The high number of statistically significant emissions trends does show that additional investigation is needed before it can be assumed that high renewable penetration scenarios in which coal plants operate differently do not impact the emissions profile of the coal fleet, an assumption found several times in the existing body of literature that is contradicted in these findings. This goal of this study is to provide a comprehensive literature review on issues affecting coal-unit operations and quantify emissions trends. Future work will develop hourly output/emission rate models that will show how the increases occur in emission rates. Lower average annual capacity factors can result from intraday, load-following output fluctuations, seasonal generation patterns, stable operations at a consistently lower output, or as a combination of all factors. This paper, while showing the majority of units examined produce more carbon dioxide per MWh of generation, does not develop hourly output models nor identify the source of the intensity of rate increases. It rather shows that such efforts will be worthwhile and can be a valuable tool for policymakers.

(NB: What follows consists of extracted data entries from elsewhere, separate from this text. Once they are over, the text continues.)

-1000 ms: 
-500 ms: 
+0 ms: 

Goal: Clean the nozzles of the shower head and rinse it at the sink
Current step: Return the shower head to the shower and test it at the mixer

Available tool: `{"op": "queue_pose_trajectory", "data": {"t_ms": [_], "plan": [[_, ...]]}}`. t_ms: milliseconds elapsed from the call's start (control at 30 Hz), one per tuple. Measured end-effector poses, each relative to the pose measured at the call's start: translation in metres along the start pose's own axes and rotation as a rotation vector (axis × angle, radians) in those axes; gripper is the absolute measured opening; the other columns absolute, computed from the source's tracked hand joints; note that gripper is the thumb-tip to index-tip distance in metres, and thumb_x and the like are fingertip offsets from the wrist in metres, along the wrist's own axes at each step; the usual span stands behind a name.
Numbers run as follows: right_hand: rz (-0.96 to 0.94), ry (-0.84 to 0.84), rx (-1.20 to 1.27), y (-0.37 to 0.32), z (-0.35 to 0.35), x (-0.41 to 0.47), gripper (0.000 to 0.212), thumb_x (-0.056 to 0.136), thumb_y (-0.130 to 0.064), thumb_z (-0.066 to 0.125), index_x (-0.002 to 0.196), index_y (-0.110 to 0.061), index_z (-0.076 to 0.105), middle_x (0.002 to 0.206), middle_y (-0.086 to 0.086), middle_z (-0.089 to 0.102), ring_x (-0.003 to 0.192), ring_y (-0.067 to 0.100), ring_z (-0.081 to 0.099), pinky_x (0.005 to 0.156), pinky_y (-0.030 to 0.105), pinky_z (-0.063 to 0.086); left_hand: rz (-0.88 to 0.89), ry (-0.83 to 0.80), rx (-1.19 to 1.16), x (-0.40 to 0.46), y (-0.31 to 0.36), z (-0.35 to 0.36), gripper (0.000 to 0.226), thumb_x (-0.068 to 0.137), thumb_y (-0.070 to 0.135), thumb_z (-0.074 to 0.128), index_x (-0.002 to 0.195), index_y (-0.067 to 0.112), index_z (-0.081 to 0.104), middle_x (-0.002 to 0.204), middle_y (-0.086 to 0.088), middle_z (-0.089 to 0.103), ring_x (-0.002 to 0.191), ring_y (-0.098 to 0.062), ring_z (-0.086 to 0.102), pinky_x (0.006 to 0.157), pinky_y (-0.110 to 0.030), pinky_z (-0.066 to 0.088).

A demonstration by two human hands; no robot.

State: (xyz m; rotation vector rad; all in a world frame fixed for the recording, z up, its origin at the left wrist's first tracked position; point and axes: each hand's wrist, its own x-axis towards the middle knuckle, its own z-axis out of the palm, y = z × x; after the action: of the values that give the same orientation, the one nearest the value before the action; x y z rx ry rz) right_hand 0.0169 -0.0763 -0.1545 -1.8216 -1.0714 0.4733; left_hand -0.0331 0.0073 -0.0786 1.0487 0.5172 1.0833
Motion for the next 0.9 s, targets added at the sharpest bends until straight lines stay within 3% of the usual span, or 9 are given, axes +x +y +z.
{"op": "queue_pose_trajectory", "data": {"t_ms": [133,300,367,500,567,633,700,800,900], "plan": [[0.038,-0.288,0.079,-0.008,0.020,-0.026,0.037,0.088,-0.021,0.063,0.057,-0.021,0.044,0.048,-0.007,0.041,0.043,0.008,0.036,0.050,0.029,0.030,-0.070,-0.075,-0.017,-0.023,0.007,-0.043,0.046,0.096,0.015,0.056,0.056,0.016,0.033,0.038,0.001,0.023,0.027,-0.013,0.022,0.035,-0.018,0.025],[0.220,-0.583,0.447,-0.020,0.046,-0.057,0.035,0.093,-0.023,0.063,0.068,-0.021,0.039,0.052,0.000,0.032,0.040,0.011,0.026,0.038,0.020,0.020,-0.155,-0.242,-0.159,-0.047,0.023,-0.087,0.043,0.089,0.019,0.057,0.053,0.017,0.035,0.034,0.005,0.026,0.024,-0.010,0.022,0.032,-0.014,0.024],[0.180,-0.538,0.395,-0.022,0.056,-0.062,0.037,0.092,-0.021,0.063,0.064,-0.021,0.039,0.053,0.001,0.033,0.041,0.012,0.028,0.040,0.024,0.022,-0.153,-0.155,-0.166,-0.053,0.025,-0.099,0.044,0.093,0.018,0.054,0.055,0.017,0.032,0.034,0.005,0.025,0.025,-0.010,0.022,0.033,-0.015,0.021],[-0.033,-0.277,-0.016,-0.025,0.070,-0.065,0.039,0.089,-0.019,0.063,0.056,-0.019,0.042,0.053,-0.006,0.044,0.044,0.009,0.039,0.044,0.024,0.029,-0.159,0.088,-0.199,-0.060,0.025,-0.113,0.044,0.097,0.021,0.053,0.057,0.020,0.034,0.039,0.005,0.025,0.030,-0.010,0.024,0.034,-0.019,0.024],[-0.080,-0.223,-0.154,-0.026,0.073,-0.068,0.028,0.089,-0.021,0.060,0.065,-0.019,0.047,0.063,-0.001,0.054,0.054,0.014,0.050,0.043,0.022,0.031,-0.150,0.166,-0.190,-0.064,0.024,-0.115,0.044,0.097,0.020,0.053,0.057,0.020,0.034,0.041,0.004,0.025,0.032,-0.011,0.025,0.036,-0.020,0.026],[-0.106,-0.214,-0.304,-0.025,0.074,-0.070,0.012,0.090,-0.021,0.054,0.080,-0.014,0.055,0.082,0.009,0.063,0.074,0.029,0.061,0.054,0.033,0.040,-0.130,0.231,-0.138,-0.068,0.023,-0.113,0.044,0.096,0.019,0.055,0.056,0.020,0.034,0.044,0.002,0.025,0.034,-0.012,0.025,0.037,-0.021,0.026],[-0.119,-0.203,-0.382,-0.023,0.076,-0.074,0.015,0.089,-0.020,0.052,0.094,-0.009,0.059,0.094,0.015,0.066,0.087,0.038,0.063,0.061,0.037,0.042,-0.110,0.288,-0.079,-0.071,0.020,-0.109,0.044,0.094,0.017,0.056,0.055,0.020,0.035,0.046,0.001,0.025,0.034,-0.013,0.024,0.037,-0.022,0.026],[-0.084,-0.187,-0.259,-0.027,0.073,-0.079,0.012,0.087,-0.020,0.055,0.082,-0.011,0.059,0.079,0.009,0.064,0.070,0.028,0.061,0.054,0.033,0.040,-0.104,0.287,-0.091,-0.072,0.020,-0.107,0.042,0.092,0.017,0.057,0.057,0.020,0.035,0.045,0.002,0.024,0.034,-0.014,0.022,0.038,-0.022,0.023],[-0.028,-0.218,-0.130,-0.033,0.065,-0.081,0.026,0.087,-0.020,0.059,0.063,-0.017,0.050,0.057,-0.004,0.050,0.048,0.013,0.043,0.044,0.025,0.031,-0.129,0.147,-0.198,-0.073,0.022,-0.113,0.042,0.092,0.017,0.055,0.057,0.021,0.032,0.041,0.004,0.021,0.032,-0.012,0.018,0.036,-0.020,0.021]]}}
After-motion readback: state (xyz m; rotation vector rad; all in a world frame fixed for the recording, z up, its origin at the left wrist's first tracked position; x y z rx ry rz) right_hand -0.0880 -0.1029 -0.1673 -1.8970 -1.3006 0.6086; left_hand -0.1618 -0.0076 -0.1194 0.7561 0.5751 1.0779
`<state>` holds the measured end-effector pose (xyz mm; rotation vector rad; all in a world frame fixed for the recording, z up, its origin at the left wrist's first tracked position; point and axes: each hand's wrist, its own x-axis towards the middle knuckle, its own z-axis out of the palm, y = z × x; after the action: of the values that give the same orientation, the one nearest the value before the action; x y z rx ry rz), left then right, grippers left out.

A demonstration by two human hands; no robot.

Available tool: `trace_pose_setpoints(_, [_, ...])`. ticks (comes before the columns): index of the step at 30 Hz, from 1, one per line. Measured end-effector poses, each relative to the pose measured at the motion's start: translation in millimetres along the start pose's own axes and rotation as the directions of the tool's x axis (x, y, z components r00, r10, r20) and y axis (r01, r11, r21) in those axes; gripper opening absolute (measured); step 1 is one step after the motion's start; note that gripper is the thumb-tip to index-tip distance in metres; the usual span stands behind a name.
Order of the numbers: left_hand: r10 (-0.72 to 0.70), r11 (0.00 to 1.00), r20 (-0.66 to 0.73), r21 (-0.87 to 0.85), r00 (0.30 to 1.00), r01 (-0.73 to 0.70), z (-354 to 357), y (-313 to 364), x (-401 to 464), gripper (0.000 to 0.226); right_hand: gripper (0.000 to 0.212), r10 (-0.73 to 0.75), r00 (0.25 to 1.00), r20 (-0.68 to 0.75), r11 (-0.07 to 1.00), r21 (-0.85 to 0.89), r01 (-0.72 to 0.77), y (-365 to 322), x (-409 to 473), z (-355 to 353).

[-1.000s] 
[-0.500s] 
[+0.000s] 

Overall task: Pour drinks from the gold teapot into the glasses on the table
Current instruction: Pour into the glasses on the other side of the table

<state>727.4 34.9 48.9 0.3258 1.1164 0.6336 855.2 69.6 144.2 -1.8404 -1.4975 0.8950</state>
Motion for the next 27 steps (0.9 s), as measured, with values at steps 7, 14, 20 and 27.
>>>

It is well known that departing from baseload operating procedures can adversely impact equipment at coal-fired power plants, but type and severity of damages depend on operational decisions. As fossil steam units move further away from baseload operations for extended time periods, negative cumulative equipment impacts build and are evident in the number of unplanned outages. An examination of hourly data is needed to determine if a unit has experienced this type of outage, and calculating outage trends is left to future work. System reliability is also not discussed in this paper, something that may be of increasing concern if the number of outages has indeed grown. In the case that certain operations are found to more adversely impact emission rates or equipment than others, a coordinated system-wide coal plant operational schedule could be beneficial.

If coal plants are run at lower capacity factors to accommodate renewable and natural gas units, their emission rates will likely worsen without corrective action inside the power plant gate. EPA’s CPP gave individual states wide-ranging flexibility to meet emissions reduction targets under their Best System of Emission Reduction (BSER) [33]. One of the BSER building blocks, improving efficiency at existing coal-fired units, coexisted with two other building blocks: shifting generation from coal to natural gas power plants and growing generation from zero-emitting renewable technologies. Yet the movement away from coal towards increased natural gas and renewable generation has, with at least 90 percent certainty, raised coal plant greenhouse gas emission rates in 34 of the 49 units analyzed.

Under future emission-reduction plans, coal plant operations must be reviewed and evaluated with increasing penetrations of intermittent technologies. Cost effective power plant retrofits that minimize damage from future operational realities, once they are better understood, may become important means for emissions reductions and system reliability preservation. In an emissions constrained market, if a coal plant operates to minimize overall system emissions while producing electric power at suboptimal plant efficiency levels, a discussion over the assignment of emissions penalties may provide incentives to generate differently in order to accommodate greater system-wide emissions mitigation milestones. As coal-fueled power stations are projected to generate less electricity in the U.S. but remain an integral part of most system operations, coordinated policies that address emerging issues facing these plants are practical necessities.